• **Your goal**: The required response is the number of lines in the entries that include the word "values", with nothing added.

Stored data:

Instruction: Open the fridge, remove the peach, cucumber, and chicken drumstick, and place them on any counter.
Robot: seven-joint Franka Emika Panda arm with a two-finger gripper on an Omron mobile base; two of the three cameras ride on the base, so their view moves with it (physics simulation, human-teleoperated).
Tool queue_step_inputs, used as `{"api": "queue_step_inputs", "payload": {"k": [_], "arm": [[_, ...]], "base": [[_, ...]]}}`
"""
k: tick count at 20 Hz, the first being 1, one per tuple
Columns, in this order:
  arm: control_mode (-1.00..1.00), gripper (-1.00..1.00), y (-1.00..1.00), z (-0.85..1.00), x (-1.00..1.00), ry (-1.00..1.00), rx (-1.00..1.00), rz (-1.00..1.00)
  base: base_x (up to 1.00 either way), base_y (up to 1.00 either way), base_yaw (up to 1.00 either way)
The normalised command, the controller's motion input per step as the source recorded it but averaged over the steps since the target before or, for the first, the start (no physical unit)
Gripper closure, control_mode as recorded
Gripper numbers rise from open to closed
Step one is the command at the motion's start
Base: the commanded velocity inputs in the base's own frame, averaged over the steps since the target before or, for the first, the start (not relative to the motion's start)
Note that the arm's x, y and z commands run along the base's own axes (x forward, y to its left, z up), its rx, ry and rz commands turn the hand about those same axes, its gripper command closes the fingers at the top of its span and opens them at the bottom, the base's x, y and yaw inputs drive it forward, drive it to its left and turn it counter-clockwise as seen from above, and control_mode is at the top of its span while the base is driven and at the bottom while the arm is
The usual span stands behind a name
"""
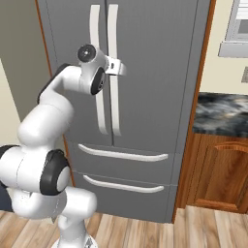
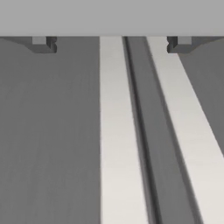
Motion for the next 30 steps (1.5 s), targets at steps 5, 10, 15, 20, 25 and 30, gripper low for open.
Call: {"api": "queue_step_inputs", "payload": {"k": [5, 10, 15, 20, 25, 30], "arm": [[-1.0, -1.0, -0.04, -0.09, 0.34, 0.0, 0.03, 0.0], [-1.0, -1.0, -0.06, -0.1, 0.38, 0.0, 0.04, 0.0], [-1.0, -1.0, -0.03, -0.16, 0.38, 0.0, 0.04, 0.0], [-1.0, -1.0, -0.05, -0.2, 0.43, 0.0, 0.05, 0.0], [-1.0, -1.0, -0.07, -0.18, 0.47, 0.0, 0.07, 0.0], [-1.0, -1.0, -0.01, -0.22, 0.54, 0.0, 0.06, 0.0]], "base": [[0.0, 0.0, 0.0], [0.0, 0.0, 0.0], [0.0, 0.0, 0.0], [0.0, 0.0, 0.0], [0.0, 0.0, 0.0], [0.0, 0.0, 0.0]]}}
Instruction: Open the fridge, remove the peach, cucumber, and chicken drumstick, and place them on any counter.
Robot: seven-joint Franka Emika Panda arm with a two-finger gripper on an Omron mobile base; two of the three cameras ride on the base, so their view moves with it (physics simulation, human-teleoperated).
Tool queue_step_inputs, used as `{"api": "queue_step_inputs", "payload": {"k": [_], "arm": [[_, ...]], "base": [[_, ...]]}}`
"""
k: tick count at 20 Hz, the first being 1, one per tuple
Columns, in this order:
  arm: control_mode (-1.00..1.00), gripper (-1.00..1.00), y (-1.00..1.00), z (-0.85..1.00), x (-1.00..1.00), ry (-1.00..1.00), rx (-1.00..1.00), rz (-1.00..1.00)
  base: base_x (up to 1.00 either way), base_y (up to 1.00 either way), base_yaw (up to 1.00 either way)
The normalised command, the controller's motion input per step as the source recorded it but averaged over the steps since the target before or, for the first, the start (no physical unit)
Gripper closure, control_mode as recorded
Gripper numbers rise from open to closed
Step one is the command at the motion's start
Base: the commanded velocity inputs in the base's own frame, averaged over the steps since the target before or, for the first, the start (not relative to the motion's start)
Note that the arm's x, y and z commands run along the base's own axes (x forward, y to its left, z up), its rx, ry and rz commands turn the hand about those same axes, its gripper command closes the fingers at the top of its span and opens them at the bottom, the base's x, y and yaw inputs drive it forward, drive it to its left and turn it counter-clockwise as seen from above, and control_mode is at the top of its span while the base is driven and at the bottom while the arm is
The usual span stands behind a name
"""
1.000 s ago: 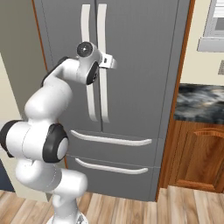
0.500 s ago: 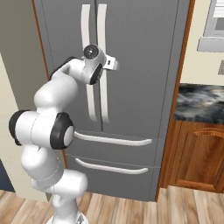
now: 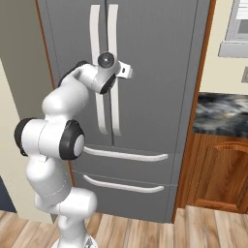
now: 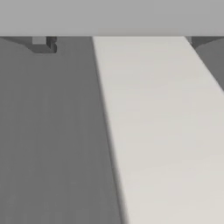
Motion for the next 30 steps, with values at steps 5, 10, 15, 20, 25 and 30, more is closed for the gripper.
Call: {"api": "queue_step_inputs", "payload": {"k": [5, 10, 15, 20, 25, 30], "arm": [[-1.0, 1.0, 0.0, -0.25, 0.45, 0.0, 0.01, 0.0], [-1.0, 1.0, 0.0, 0.0, 0.02, 0.0, 0.0, 0.0], [-1.0, 1.0, 0.0, 0.0, -0.17, 0.0, 0.0, -0.02], [-1.0, 1.0, -0.24, 0.0, -0.96, 0.0, 0.0, -0.18], [-1.0, 1.0, -0.52, -0.11, -1.0, 0.0, -0.01, -0.16], [-1.0, 1.0, -0.66, -0.24, -1.0, -0.03, 0.0, -0.11]], "base": [[0.0, 0.0, 0.0], [0.0, 0.0, 0.0], [0.0, 0.0, 0.0], [0.0, 0.0, 0.0], [0.0, 0.0, 0.0], [0.0, 0.0, 0.0]]}}
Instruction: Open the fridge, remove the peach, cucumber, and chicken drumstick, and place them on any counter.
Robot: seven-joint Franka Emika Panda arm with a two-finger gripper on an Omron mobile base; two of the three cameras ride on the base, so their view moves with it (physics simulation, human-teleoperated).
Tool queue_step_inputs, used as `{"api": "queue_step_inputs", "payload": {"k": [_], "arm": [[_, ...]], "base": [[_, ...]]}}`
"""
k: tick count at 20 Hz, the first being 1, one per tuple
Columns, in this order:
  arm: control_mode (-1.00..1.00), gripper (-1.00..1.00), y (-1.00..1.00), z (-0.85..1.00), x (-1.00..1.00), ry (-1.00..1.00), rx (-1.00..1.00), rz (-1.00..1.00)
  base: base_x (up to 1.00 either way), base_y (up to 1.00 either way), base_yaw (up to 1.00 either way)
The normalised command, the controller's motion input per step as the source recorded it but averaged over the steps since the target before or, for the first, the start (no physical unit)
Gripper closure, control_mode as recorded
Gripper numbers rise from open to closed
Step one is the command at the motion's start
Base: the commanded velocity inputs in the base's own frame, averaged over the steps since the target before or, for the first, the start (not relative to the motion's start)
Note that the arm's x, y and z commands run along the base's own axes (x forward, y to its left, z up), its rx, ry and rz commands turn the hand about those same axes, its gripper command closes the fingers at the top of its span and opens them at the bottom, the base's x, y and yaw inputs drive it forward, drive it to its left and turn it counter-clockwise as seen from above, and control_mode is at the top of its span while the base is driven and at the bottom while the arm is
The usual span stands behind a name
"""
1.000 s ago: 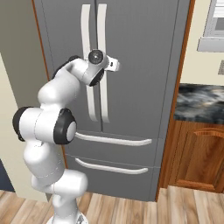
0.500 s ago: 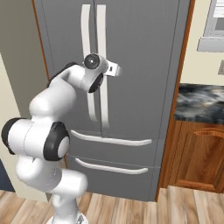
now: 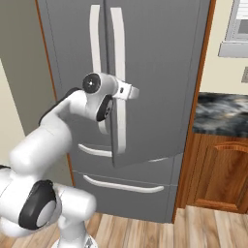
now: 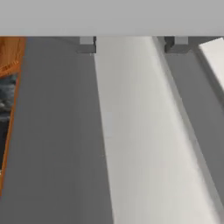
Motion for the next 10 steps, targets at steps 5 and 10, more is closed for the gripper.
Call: {"api": "queue_step_inputs", "payload": {"k": [5, 10], "arm": [[-1.0, 1.0, -0.66, -0.23, -1.0, -0.02, 0.0, -0.07], [-1.0, 1.0, -0.46, -0.01, -1.0, 0.0, 0.0, -0.07]], "base": [[0.0, 0.0, 0.0], [0.0, 0.0, 0.0]]}}
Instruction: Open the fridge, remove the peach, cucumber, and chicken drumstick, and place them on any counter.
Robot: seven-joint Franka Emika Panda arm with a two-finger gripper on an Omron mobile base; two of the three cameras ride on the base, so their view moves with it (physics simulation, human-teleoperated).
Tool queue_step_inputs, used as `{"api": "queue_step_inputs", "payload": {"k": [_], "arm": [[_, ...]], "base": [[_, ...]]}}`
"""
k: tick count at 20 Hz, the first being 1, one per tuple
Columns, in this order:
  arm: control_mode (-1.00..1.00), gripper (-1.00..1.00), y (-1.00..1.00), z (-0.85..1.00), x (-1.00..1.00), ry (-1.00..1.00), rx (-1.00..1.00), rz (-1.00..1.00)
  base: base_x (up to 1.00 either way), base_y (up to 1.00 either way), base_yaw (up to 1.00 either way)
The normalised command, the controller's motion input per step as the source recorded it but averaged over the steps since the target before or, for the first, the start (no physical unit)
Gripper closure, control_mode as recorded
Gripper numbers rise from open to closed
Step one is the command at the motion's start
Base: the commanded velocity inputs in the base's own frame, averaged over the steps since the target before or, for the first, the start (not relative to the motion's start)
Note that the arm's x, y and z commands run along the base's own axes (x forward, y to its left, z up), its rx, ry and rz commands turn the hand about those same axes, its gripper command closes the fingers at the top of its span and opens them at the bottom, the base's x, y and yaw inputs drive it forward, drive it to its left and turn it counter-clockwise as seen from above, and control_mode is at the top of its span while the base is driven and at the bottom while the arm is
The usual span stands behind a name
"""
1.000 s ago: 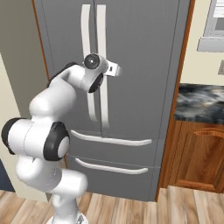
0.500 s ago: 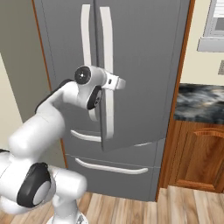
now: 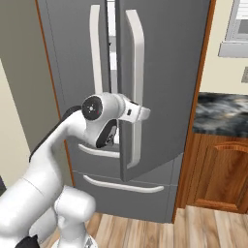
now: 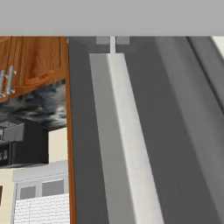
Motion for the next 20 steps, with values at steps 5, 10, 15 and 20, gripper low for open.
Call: {"api": "queue_step_inputs", "payload": {"k": [5, 10, 15, 20], "arm": [[-1.0, 1.0, -0.08, 0.13, -1.0, 0.0, 0.0, -0.06], [-1.0, 1.0, 0.0, 0.19, -1.0, 0.0, -0.09, -0.11], [-1.0, 1.0, 0.21, 0.37, -0.48, 0.1, -0.13, -0.13], [-1.0, 1.0, 0.58, 0.52, -0.11, 0.17, -0.21, -0.13]], "base": [[0.0, 0.0, 0.0], [0.0, 0.0, 0.0], [0.0, 0.0, 0.0], [0.0, 0.0, 0.0]]}}
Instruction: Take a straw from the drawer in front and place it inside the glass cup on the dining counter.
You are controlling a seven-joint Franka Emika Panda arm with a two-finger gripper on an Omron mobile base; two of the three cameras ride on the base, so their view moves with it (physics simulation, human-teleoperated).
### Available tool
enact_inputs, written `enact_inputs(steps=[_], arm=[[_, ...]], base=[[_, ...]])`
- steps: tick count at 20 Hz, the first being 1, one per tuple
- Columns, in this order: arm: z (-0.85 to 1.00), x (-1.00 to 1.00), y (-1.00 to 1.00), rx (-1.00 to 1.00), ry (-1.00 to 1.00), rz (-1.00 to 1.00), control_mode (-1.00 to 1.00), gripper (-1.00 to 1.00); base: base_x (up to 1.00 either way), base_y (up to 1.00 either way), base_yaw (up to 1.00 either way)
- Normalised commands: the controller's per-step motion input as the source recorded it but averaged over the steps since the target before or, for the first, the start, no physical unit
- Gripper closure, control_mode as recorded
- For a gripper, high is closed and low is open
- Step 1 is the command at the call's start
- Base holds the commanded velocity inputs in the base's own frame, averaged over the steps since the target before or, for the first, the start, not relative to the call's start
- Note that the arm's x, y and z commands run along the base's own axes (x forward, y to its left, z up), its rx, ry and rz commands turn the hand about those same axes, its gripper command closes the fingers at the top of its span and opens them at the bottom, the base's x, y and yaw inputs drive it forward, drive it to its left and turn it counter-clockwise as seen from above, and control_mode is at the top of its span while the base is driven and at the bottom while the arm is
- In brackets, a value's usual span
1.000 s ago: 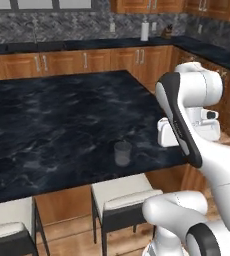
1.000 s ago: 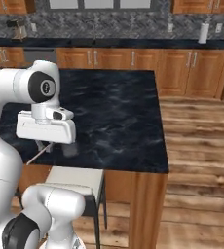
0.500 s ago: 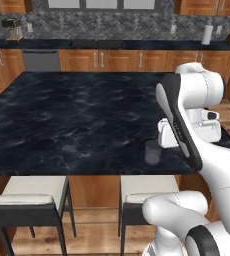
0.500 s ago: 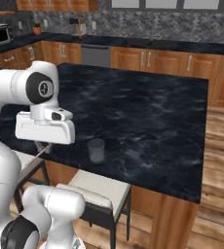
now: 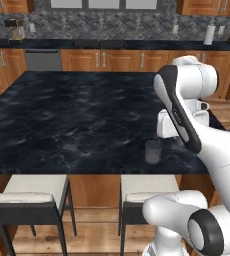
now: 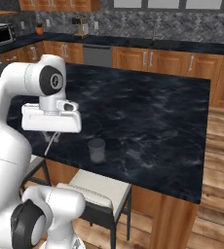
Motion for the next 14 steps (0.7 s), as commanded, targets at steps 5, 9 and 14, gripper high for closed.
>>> enact_inputs(steps=[5, 9, 14], arm=[[0.06, 0.06, 0.0, 0.22, -0.02, 0.24, -1.0, 1.0], [0.02, 0.0, 0.02, 0.26, -0.06, 0.18, -1.0, 1.0], [0.05, 0.0, 0.04, 0.3, -0.11, 0.11, -1.0, 1.0]], base=[[0.0, 0.0, 0.0], [0.0, 0.0, 0.0], [0.0, 0.0, 0.0]])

• **Answer space**: 2